§ **Problem requirements**
Using the data below, tally the lines that include the string "requests". Only the number is wanted.

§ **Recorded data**
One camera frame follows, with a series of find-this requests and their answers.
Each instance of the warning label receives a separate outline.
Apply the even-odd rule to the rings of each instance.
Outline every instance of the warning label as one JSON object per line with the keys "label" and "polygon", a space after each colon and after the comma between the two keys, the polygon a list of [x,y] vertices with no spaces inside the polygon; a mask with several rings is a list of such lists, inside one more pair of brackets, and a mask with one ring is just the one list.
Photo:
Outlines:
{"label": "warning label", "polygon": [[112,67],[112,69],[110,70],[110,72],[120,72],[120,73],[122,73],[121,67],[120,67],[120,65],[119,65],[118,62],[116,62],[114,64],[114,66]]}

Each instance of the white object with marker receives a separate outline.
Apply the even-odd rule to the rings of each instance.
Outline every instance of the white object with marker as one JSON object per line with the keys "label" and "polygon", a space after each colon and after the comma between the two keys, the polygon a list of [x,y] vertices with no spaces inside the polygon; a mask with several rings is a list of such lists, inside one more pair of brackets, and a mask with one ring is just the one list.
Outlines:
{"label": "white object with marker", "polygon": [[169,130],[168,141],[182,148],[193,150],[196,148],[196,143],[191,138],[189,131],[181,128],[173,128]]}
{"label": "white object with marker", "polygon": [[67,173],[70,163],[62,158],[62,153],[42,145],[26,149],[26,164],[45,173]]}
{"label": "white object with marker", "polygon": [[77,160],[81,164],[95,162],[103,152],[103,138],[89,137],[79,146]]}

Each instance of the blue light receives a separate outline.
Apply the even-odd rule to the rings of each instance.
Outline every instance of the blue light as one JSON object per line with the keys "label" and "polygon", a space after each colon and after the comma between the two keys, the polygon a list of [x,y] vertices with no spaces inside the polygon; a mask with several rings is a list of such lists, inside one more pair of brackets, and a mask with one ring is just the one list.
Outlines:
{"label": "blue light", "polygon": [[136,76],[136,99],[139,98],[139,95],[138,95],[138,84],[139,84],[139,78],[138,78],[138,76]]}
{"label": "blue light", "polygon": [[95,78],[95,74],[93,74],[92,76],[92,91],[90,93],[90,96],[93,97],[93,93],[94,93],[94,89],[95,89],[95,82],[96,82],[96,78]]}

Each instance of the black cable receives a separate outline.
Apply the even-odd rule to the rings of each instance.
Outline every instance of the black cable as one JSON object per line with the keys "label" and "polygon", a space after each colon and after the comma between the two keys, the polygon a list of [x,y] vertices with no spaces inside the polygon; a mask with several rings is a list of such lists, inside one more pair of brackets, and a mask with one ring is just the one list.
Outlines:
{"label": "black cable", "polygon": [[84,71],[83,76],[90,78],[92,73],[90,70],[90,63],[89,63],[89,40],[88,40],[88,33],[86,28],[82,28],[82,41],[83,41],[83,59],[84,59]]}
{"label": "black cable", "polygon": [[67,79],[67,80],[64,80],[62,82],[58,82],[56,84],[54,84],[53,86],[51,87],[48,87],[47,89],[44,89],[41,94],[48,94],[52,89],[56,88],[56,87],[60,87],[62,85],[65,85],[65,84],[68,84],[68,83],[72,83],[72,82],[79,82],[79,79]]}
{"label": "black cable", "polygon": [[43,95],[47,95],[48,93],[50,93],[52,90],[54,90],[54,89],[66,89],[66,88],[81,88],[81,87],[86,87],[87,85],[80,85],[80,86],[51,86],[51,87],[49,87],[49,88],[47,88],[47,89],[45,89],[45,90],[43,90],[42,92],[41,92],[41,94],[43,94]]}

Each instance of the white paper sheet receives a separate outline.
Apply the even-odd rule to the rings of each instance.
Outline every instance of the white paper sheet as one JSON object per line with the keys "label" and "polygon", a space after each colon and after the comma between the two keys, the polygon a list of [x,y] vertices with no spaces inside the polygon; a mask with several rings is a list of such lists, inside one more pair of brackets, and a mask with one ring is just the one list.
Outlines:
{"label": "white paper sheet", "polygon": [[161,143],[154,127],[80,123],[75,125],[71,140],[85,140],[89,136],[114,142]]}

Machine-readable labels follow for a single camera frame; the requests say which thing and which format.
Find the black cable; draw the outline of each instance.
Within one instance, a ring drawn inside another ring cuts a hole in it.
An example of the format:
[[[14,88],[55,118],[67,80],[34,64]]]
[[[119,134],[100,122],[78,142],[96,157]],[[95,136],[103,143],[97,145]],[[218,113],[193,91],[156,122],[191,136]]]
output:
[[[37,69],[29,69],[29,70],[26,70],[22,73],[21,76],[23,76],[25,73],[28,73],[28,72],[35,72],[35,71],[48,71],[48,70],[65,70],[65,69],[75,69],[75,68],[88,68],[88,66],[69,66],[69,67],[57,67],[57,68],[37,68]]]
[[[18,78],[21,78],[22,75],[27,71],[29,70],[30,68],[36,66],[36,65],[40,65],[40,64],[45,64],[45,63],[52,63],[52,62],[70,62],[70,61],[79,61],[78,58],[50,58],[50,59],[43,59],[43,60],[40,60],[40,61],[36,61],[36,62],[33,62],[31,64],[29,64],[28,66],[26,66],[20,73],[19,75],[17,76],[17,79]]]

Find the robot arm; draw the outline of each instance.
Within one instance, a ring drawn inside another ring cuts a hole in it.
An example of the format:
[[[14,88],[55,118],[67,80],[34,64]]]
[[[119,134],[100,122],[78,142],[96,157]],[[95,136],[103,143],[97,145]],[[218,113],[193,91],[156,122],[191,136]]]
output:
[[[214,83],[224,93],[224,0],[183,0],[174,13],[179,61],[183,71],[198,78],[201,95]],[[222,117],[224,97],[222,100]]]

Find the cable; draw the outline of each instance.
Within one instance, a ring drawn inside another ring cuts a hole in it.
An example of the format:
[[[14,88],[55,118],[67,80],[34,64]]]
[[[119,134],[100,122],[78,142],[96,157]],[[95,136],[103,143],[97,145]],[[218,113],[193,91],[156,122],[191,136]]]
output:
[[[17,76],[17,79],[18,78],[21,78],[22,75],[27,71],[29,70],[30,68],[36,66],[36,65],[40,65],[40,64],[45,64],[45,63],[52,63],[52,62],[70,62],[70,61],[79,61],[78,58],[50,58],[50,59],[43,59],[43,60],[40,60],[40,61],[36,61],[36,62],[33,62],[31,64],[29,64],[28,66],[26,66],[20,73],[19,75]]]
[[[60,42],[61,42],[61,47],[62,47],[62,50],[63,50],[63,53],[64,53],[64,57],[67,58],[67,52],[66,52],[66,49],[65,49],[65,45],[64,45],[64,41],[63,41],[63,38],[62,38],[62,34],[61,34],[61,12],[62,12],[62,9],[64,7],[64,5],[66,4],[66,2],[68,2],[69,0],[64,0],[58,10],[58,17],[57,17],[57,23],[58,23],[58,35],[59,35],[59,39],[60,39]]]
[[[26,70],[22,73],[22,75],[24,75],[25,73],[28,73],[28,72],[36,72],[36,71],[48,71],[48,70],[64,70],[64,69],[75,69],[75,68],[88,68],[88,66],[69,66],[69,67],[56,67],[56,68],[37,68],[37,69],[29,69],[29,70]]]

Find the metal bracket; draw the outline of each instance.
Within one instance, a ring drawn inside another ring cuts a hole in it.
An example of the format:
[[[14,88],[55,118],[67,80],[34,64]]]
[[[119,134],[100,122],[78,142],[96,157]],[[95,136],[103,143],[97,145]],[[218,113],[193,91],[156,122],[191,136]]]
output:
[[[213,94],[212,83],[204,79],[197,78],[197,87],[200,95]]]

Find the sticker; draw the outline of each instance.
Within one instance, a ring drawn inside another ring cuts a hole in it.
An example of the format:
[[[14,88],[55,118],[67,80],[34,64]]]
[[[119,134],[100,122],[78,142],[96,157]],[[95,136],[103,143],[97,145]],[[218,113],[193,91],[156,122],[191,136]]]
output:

§ **Answer to this task**
2